Energy Prices Retreat, Global Demand Concerns Loom

So much for that rally. Energy prices have given back all of the gains made following Saudi Arabia’s announcement that it would voluntarily withhold another 1 million barrels/day of oil production starting in July. The pullback appears to be rooted in the ongoing concerns over global demand after a soft PMI report for May while markets start to focus on what the FED will do at its FOMC meeting next week.

The lack of follow through to the upside leaves petroleum futures stuck in neutral technical territory, and since the top end of the recent trading range didn’t break, it seems likely we could see another test of the lower end of the range in the near future.  

RIN prices have dropped sharply in the past few sessions, with traders apparently not waiting on the EPA’s final RFS ruling – due in a week – to liquidate positions. D6 values dropped to their lowest levels in a year Monday, while D4 values hit a 15-month low. In unrelated news, the DOE’s attempt to turn seaweed into biofuels has run into a whale problem.  

Valero reported a process leak at its Three Rivers TX refinery that lasted a fully 24 hours.  That’s the latest in a string of upsets for south Texas refineries over the past month that have kept supplies from San Antonio, Austin and DFW tighter than normal. Citgo Corpus Christi also reported an upset over the weekend at a sulfur recovery unit.
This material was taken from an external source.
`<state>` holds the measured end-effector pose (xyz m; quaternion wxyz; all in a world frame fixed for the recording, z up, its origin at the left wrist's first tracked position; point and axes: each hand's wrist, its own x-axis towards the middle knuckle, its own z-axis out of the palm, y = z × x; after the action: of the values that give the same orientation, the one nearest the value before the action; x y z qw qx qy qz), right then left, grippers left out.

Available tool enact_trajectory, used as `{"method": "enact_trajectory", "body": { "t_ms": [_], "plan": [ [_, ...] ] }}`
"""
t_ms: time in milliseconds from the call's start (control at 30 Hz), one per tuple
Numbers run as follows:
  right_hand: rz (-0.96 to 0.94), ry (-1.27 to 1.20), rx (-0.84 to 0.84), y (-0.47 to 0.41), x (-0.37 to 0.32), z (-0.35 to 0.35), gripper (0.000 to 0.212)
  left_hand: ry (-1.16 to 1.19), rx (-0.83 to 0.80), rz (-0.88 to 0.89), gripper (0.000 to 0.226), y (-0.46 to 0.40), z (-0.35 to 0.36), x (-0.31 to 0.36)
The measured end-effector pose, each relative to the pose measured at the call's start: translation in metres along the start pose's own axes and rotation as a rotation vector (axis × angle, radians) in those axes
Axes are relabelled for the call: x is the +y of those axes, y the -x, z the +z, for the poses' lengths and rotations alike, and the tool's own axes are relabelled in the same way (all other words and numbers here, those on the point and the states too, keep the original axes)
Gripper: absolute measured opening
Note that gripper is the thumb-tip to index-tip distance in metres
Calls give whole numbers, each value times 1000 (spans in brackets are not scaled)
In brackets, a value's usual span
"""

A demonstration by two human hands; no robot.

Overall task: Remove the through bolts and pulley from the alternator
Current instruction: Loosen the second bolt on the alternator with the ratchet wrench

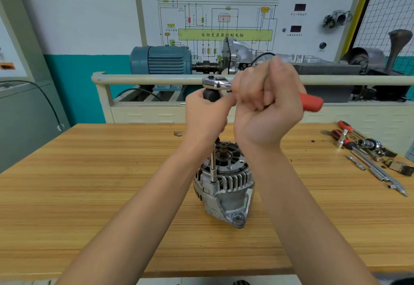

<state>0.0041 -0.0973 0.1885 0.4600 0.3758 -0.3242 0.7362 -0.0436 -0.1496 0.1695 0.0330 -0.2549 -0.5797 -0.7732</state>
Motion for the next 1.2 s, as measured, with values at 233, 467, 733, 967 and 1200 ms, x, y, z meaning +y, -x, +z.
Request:
{"method": "enact_trajectory", "body": {
  "t_ms": [233, 467, 733, 967, 1200],
  "plan": [
    [511, -674, 300, -31, 1, -33, 47, 176, -518, -147, 39, -4, -17, 8],
    [325, -342, 222, -18, -6, -21, 49, 107, -309, -146, 47, -4, -9, 6],
    [-71, 109, 12, 9, -1, 7, 39, -19, 95, 9, 39, 2, 7, 1],
    [467, -470, 220, -29, -2, -29, 48, 116, -287, -79, 40, -2, -11, 4],
    [502, -636, 332, -31, 0, -38, 46, 193, -594, -201, 40, -6, -14, 6]
  ]
}}
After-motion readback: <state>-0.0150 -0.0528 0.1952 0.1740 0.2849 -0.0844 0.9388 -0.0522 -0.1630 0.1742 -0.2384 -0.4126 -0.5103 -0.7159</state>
Several Corpus facilities have been reporting issues since widespread power outages knocked all of the local plants offline last month.  

Meanwhile, the Marathon Galveston Bay (FKA Texas City) refinery had another issue over the weekend as an oil movement line was found to be leaking underground but does not appear to have impacted refining operations at the facility. Gulf Coast traders don’t seem concerned by any of the latest refinery issues, with basis values holding steady to start the week.